In this paper, we investigate the exceptional mass wasting episode triggered
by the 19 September 2017 Mw 7.1 Puebla–Morelos intraslab earthquake
along the eastern and western sides of Popocatépetl Volcano. The seismic
shaking mobilized pre-existing ash and pumice-fall deposits, producing
hundreds of co-seismic soil slips. The largest ones had a total volume of
about 106 m3 and transformed into debris flows that traveled
up to 7.7 km on the western side of the volcanic edifice. This phenomenon,
never studied before at Popocatépetl Volcano and probably unique on an
active stratovolcano along a continental volcanic arc, has important
implications for hazard assessment, as the actual hazard map only includes
the impact of lahars related to volcanic activity
(Martin Del Pozzo et al.,
2017). In the following, we provide a general introduction to the
geomorphology of Popocatépetl Volcano and to its recent volcanic
activity. Then, we describe the impact of the Mw 7.1 Puebla–Morelos
earthquake on the volcano slopes in terms of ground vibrations and landslide
activity.
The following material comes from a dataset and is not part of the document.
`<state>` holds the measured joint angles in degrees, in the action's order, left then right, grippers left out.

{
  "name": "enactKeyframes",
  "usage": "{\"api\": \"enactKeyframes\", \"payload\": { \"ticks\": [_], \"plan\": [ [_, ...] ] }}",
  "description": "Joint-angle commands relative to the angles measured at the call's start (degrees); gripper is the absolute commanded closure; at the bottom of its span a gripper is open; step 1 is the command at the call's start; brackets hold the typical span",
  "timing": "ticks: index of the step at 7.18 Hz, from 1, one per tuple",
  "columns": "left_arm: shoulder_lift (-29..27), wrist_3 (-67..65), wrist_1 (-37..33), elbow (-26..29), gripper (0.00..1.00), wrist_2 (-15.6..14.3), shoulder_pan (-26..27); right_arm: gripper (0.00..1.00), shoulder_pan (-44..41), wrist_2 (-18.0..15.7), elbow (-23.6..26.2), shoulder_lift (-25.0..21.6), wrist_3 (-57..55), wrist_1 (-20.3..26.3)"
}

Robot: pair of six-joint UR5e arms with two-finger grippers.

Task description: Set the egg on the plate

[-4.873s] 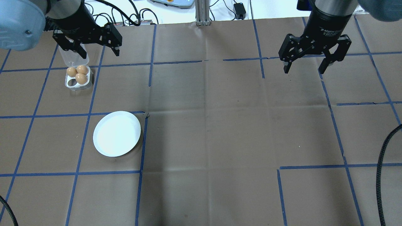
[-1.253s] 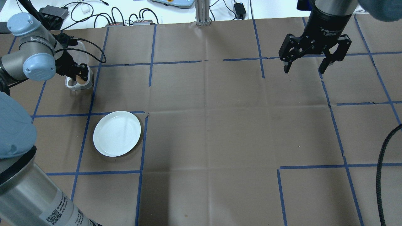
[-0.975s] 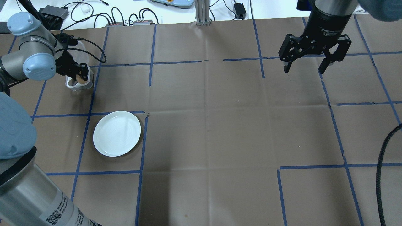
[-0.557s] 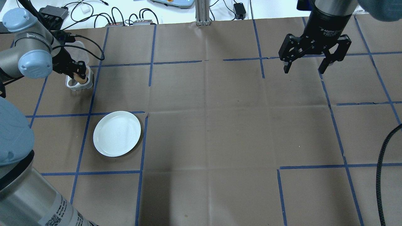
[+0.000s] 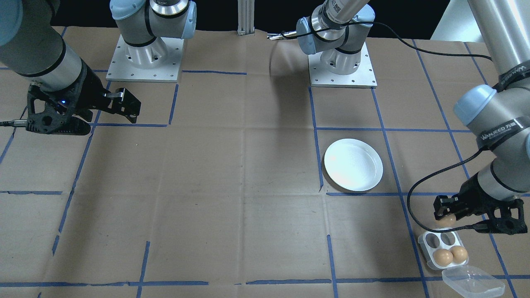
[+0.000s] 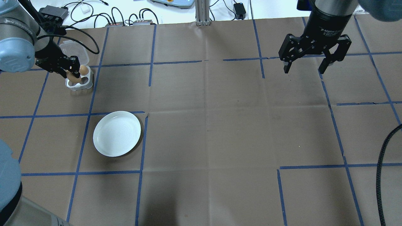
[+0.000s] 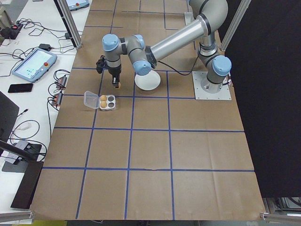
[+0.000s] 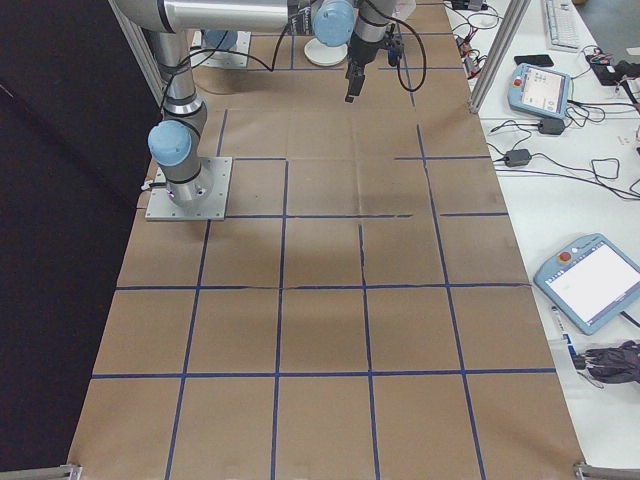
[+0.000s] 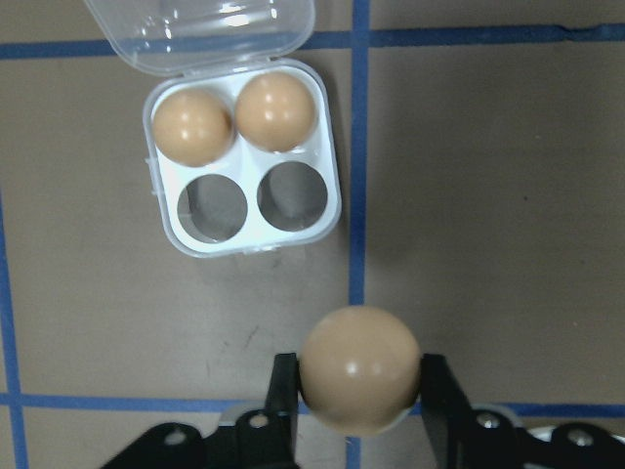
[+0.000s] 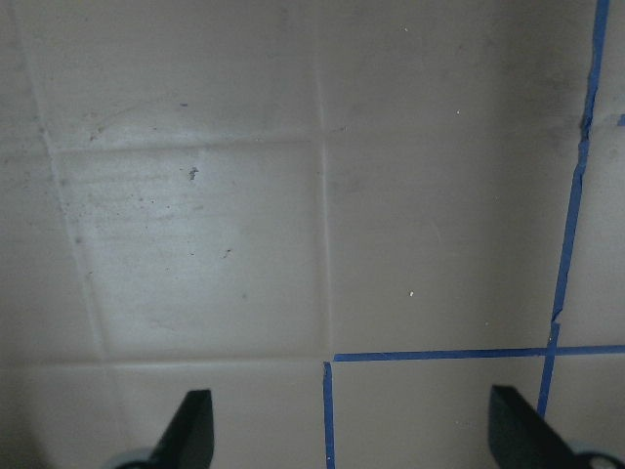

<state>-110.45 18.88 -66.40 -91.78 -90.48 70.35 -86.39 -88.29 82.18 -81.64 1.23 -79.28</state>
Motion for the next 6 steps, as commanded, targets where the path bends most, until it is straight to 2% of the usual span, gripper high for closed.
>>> {"api": "enactKeyframes", "payload": {
  "ticks": [1, 2, 4, 5, 6],
  "plan": [
    [6.10, -8.03, -0.06, -10.82, 0.77, -0.04, 5.92, 0.00, 0.00, -0.04, 0.00, -0.01, 0.00, 0.00],
    [8.12, -10.42, 0.21, -16.27, 0.77, 0.04, 7.16, 0.00, 0.00, 0.05, 0.00, -0.01, 0.00, 0.00],
    [9.28, -10.53, 3.62, -23.85, 0.77, -0.22, 7.17, 0.00, 0.00, -0.04, 0.00, -0.01, 0.00, 0.00],
    [7.89, -10.53, 7.12, -25.62, 0.77, -0.31, 7.17, 0.00, 0.00, 0.05, 0.00, -0.01, 0.00, 0.00],
    [8.05, -10.45, 7.86, -25.99, 0.68, -0.31, 7.17, 0.00, 0.00, -0.04, 0.00, -0.01, 0.00, 0.00]
  ]
}}
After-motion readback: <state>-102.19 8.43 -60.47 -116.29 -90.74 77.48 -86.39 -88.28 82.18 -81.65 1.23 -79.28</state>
Finally, we reconstruct the transformation of the major landslides
into long-runout debris flows, and we discuss the hazard implication for an
active volcano.
BackgroundPopocatépetl Volcano
Popocatépetl Volcano (19∘03′ N, 98∘35′ W; elevation
5450 m a.s.l.) is located in the central sector of the Trans-Mexican
Volcanic Belt (TMVB) and represents the active and southernmost
stratovolcano belonging to the Sierra Nevada volcanic chain
(Pasquaré et al., 1987) (Fig. 1a, b). The Popocatépetl is a composite volcano, and its present shape
is the result of eruptive activity that rebuilt the modern cone after the
23.5 ka flank collapse (Siebe
et al., 2017). During the Last Glacial Maximum (20–14 ka) glacier activity
resulted in extensive moraines and glacial cirques
(Vázquez-Selem and Heine, 2011). The lower part
of the cone features a gentle slope (10–15∘) and a dense
vegetation cover up to approximately 3800 m a.s.l.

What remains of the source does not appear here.